WHAT YOU SHOULD DO: After locating "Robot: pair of" in the listing below, copy that line and each one after it exactly, ending with the line that has "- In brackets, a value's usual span".

INPUT FOR THIS TASK below:

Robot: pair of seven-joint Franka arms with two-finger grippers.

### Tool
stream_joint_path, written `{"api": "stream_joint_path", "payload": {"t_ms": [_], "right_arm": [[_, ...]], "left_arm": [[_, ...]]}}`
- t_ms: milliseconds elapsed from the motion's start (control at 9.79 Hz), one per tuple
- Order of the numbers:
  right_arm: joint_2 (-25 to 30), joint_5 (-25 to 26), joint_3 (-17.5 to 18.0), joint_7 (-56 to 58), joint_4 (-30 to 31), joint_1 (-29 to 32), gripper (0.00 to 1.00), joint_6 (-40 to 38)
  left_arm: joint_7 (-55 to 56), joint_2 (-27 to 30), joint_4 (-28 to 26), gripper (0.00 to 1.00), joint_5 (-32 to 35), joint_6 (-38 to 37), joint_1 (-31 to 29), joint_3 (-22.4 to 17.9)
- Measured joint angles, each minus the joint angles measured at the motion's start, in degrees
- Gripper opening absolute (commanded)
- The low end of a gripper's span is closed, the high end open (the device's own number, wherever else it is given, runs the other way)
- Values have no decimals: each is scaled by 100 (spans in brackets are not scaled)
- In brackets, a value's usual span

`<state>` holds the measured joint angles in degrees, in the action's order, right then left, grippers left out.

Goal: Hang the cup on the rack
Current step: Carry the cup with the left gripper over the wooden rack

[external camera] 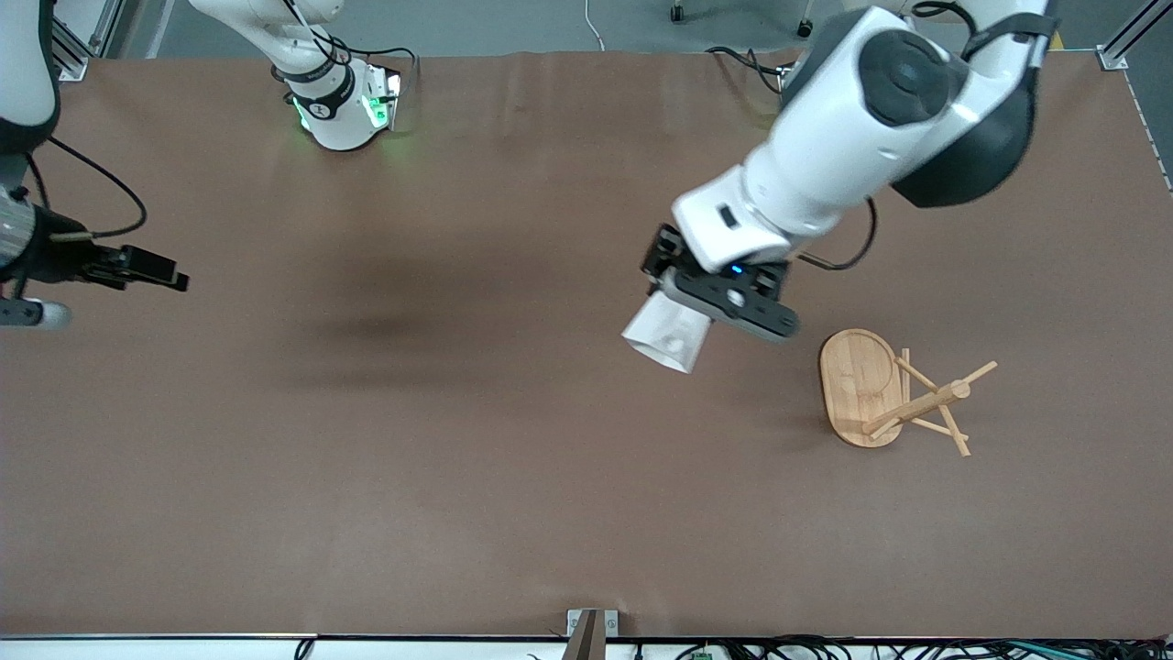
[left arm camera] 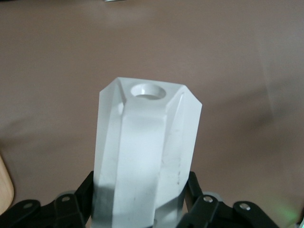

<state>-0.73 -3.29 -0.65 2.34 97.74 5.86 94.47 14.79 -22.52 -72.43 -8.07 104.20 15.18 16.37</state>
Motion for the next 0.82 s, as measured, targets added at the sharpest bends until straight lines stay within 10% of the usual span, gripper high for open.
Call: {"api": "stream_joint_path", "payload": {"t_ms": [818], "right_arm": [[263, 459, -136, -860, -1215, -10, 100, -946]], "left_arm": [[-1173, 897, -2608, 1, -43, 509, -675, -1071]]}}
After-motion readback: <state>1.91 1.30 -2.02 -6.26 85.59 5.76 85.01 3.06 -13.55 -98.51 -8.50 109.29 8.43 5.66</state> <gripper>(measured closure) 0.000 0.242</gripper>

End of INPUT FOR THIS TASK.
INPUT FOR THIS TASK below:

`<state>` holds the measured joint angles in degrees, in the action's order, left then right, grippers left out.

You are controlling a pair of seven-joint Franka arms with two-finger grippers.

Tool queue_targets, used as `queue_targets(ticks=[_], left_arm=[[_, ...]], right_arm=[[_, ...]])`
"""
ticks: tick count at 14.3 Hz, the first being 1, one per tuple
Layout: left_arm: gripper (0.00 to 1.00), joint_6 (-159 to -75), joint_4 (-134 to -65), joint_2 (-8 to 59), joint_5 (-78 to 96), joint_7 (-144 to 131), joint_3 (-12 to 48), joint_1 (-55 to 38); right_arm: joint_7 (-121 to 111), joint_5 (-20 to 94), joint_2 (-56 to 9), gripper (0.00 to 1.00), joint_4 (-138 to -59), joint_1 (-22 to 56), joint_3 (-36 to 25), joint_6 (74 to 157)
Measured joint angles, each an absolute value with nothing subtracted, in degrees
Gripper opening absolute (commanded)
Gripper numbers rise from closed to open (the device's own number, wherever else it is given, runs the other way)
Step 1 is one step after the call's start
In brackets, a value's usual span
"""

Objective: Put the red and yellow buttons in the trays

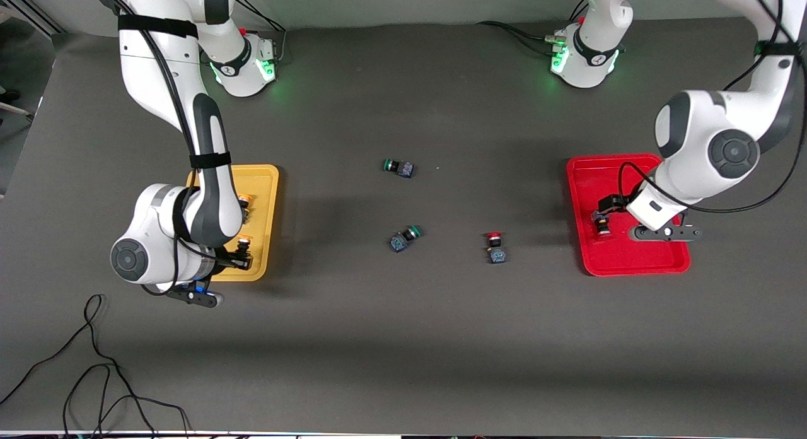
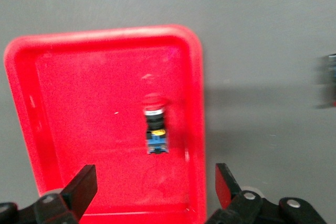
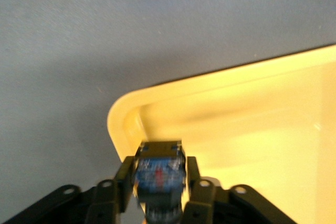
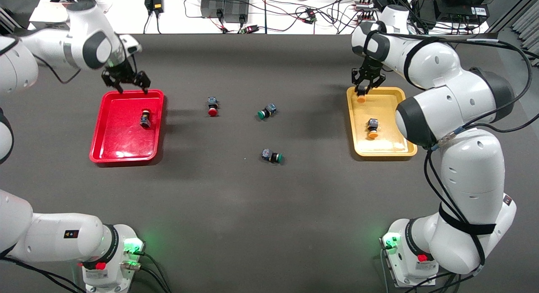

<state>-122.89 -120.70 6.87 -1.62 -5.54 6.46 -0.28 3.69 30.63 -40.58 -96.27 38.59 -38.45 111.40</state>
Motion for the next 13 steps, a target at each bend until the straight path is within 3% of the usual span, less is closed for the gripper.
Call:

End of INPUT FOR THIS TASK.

ANSWER AREA:
Robot: pair of seven-joint Franka arms with two-finger grippers.

### Tool
stream_joint_path, written `{"api": "stream_joint_path", "payload": {"t_ms": [_], "right_arm": [[_, ...]], "left_arm": [[_, ...]]}}`
- t_ms: milliseconds elapsed from the motion's start (control at 9.79 Hz), one per tuple
- Order of the numbers:
  right_arm: joint_2 (-25 to 30), joint_5 (-25 to 26), joint_3 (-17.5 to 18.0), joint_7 (-56 to 58), joint_4 (-30 to 31), joint_1 (-29 to 32), gripper (0.00 to 1.00), joint_6 (-40 to 38)
  left_arm: joint_7 (-55 to 56), joint_2 (-27 to 30), joint_4 (-28 to 26), gripper (0.00 to 1.00), joint_5 (-32 to 35), joint_6 (-38 to 37), joint_1 (-31 to 29), joint_3 (-22.4 to 17.9)
- Measured joint angles, each minus the joint angles measured at the motion's start, in degrees
- Gripper opening absolute (commanded)
- The low end of a gripper's span is closed, the high end open (the device's own number, wherever else it is given, runs the other way)
- Values have no decimals: each is scaled by 100 (spans in brackets are not scaled)
- In brackets, a value's usual span

This answer is finished.